Ma convalescence risque au moins de stimuler mon imagination puisque je devrai trouver de nouveaux passe-temps pour m’occuper. Ça me semble être le moment parfait pour consolider ma relation avec Maddox, en espérant qu’on se rapprocherait un peu plus du moment où j’allais pouvoir passer un peu de temps seul avec lui. J’apprécie présentement tous ces moments passés à trois mais ça me semble un peu étrange de présenter le petit à mes parents avec mon ex dans le portrait. « Si je suis juge, tu ne gagneras jamais. » répond-elle lorsque je lui demande si elle votera pour le plus beau dessin advenant le cas où Maddox et moi dessinerions. Aucunement surpris par sa réponse, je hausse les épaules en lui souriant légèrement. « Les choses ne changeront jamais hein. Et puis ce n’est pas comme si tu pouvais être objective maintenant avec Maddox en plus. Je n’ai vraiment aucune chance. » Elle n’avait jamais voulu me laisser gagner peu importe les circonstances, par fierté auparavant, mais il était tout naturel qu’elle prenne en plus le côté de notre fils maintenant.
Si ça peut lui faire plaisir de s’imaginer qu’elle a gagné il y a quatre ans, même si je sais très bien que c’est moi qui l’ai fait tomber au sol et pas l’inverse, pourquoi pas?

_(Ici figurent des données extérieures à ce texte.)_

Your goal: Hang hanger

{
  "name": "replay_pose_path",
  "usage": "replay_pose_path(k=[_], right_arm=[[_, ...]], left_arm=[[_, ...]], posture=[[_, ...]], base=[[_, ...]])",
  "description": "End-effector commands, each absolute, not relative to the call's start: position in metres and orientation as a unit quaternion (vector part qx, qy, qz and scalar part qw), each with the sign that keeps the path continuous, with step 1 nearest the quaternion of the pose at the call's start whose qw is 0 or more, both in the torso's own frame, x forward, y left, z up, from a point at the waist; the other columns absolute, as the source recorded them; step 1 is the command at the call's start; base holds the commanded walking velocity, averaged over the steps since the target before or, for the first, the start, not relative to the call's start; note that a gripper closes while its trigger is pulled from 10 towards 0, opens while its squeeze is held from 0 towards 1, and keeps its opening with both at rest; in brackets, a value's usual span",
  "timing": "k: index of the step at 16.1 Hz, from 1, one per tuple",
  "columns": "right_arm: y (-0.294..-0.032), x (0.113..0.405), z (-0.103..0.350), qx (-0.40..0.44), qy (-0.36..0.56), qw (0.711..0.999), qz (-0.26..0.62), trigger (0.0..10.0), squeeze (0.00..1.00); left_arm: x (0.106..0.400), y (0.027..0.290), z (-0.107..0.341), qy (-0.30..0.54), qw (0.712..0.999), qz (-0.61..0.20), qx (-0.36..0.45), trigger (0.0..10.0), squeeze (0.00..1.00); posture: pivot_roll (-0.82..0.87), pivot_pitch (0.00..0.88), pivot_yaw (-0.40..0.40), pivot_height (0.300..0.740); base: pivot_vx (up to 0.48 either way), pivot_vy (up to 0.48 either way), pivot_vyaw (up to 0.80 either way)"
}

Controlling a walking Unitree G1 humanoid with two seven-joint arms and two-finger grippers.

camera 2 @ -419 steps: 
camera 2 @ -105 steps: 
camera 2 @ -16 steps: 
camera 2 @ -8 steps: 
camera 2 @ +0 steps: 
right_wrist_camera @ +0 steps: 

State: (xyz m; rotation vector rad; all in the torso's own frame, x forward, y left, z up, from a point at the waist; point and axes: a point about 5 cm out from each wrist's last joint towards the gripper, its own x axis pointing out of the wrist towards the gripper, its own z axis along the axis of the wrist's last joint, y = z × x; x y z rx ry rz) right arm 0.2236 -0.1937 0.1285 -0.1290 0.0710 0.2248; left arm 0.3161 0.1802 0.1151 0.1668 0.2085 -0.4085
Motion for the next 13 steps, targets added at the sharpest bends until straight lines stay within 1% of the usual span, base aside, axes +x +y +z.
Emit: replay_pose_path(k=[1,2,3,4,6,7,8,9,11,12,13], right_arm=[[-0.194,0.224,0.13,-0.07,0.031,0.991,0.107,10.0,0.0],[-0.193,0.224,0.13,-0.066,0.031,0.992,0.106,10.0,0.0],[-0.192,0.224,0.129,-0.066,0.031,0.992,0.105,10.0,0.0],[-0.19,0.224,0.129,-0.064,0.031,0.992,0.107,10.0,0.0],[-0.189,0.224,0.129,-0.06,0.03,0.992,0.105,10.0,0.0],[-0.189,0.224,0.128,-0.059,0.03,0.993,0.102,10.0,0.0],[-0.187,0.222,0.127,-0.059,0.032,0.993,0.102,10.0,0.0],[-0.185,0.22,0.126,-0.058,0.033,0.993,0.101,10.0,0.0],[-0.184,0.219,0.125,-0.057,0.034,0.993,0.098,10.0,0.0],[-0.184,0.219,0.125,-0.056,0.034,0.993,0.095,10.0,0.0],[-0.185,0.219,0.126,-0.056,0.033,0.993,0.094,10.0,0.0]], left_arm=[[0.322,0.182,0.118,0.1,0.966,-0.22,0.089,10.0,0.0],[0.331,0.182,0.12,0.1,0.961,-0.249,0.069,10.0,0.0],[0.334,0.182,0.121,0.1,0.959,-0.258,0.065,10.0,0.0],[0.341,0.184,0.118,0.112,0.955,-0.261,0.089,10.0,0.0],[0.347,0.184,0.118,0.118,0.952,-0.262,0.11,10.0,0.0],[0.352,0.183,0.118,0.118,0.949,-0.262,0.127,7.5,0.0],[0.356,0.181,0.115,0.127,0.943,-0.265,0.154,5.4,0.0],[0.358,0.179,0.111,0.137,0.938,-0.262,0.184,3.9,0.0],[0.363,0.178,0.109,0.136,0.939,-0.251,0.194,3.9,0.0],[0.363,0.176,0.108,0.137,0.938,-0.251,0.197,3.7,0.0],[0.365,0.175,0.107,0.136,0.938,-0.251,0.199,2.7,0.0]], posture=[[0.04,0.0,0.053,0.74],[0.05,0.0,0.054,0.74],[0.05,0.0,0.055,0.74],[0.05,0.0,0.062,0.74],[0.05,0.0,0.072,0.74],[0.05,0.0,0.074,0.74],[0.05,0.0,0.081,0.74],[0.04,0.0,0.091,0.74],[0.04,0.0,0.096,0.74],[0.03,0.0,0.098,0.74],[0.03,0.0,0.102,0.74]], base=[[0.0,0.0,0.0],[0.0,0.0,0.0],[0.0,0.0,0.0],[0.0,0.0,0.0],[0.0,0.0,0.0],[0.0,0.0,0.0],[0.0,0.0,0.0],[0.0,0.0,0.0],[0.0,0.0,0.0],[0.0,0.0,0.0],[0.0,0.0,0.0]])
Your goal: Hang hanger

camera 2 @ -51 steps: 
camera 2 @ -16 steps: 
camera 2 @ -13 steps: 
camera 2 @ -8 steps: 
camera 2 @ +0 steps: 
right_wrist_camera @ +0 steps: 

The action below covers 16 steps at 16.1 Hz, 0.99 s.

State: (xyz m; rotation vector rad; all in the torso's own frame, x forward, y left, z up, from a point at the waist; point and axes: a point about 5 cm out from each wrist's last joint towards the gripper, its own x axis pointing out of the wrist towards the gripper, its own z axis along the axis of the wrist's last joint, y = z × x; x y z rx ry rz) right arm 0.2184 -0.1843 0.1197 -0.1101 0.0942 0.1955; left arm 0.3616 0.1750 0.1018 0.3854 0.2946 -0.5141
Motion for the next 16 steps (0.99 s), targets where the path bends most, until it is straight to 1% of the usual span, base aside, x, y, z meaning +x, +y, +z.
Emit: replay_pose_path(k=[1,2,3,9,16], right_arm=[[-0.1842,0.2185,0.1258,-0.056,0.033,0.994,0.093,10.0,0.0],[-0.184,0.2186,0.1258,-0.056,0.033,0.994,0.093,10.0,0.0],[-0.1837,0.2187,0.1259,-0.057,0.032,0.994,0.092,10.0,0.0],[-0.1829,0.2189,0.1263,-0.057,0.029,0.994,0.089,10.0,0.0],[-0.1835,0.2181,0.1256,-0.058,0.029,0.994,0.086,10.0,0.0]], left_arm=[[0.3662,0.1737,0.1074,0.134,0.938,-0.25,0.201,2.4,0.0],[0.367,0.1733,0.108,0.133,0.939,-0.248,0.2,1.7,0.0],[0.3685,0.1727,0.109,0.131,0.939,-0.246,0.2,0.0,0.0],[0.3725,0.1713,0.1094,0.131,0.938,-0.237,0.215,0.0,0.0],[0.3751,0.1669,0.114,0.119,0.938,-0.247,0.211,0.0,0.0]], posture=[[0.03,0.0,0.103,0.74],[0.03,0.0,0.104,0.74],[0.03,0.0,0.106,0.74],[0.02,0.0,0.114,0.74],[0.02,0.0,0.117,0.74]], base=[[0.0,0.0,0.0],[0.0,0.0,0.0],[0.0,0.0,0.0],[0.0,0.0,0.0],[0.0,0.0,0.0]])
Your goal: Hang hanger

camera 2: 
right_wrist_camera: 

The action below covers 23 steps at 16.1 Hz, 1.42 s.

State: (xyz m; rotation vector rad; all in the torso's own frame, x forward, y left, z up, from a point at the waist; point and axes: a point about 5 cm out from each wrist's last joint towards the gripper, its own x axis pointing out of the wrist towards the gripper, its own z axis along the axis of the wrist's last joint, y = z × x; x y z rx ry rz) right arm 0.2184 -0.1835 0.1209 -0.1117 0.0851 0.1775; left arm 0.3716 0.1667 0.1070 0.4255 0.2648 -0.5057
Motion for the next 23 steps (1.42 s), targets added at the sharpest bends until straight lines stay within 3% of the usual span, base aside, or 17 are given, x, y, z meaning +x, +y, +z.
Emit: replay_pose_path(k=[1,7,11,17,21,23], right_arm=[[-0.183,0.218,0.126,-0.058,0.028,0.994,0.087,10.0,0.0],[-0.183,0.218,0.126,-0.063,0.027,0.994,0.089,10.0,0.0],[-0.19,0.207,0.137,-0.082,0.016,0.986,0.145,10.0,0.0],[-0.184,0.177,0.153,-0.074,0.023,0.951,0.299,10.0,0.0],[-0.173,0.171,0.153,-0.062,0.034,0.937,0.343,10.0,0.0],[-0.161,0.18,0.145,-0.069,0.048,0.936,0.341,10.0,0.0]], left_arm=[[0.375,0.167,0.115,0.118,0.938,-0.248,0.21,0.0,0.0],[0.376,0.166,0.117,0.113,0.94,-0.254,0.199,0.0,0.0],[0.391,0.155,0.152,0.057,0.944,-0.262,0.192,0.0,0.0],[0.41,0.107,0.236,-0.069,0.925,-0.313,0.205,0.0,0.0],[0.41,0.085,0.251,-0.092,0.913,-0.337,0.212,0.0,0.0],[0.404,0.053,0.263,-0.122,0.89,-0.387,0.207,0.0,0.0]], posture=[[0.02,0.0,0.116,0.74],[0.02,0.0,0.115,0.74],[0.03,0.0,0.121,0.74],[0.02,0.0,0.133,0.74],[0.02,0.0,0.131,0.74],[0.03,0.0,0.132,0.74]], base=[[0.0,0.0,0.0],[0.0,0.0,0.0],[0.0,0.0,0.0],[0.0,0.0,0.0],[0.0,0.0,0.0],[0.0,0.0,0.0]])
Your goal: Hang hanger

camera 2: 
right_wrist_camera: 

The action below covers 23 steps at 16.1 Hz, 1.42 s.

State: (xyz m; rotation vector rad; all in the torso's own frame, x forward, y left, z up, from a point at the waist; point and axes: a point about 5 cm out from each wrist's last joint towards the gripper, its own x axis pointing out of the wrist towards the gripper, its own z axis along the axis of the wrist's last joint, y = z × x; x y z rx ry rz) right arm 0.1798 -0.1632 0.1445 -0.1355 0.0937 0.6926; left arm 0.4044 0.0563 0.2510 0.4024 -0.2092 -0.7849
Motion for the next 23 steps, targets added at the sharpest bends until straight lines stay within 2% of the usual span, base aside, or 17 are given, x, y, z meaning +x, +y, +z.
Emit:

Mais pas question de porter le fameux tutu dont il était question à l’époque et je tente de la convaincre même si nous savons très bien que ces négociations n’aboutiront jamais sur une décision unanime. « Jamais ! » Je soupire bruyamment en roulant les yeux. « Même dans mon état, t’es pas prête à lâcher le morceau. Quelle sans cœur. » Mais elle se rattrape au moins en me proposant de regarder la vidéo du combat pour pouvoir me faire ensuite part de ses commentaires.
Elle me surprend ensuite en formulant une proposition un peu folle que je prends tout de même le temps d’étudier un moment. Je pense aux avantages et aux inconvénients et je finis par accepter après un court instant de réflexion. J’essaie de m’accrocher aux bons côtés, à ce que je pourrais gagner en habitant temporairement chez elle plutôt que de trop penser à tout ce qui pourrait mal se passer. La poussière est retombée après quatre ans et nous avons bien réussi à s’ouvrir l’un à l’autre le mois dernier, pourquoi ne serions-nous pas capables de communiquer encore une fois? « Oh si sûrement, mais qui te dit que ce n’est pas l’objectif ? » Je tourne la tête vers la porte de la chambre comme pour vérifier qu’il n’y a personne qui pourrait nous voir puis je rapport mon attention sur Danika. « T’es aussi bien de m’étrangler là, tout de suite, avant que le petit s’attache trop. » dis-je en baissant le ton, une lueur espiègle dans le regard. « Oui, je pense que ça serait bien pour Maddox. » Je hoche lentement la tête en lui souriant, réfléchissant déjà à tout ce que j’aurais besoin d’apporter chez elle pour me sentir un peu chez moi. « Il va falloir que j’arrête chez moi ramasser mes choses. Tu peux venir me chercher demain ou tu préfères que je demande à quelqu’un d’autre? » Je devrais pouvoir trouver une âme charitable pour faire mon taxi si elle préférait préparer son appartement pendant que je passais à mon appartement.
Curieux sur les motivations de Danika à vouloir être aux petits oignons avec moi, je lui demande directement pourquoi elle fait tout ça pour moi considérant la relation conflictuelle que nous entretenons depuis toutes ces années. « J’ai fait une erreur. J’essaye de la réparer. » Même si le regard de Dan fuit le mien, je lui souris en guise de réponse sans rien ajouter de plus. Je tente de lutter un peu plus longtemps contre la fatigue, mes paupières se fermant de plus en plus. Tranquillement, la voix de Danika se fait de moins en moins distincte jusqu’à devenir un brouhaha lointain dont je ne comprends plus les mots. Je m’endors au son de sa voix et lorsque je me réveille quelques heures plus tard, il n’y a plus aucune trace de sa présence.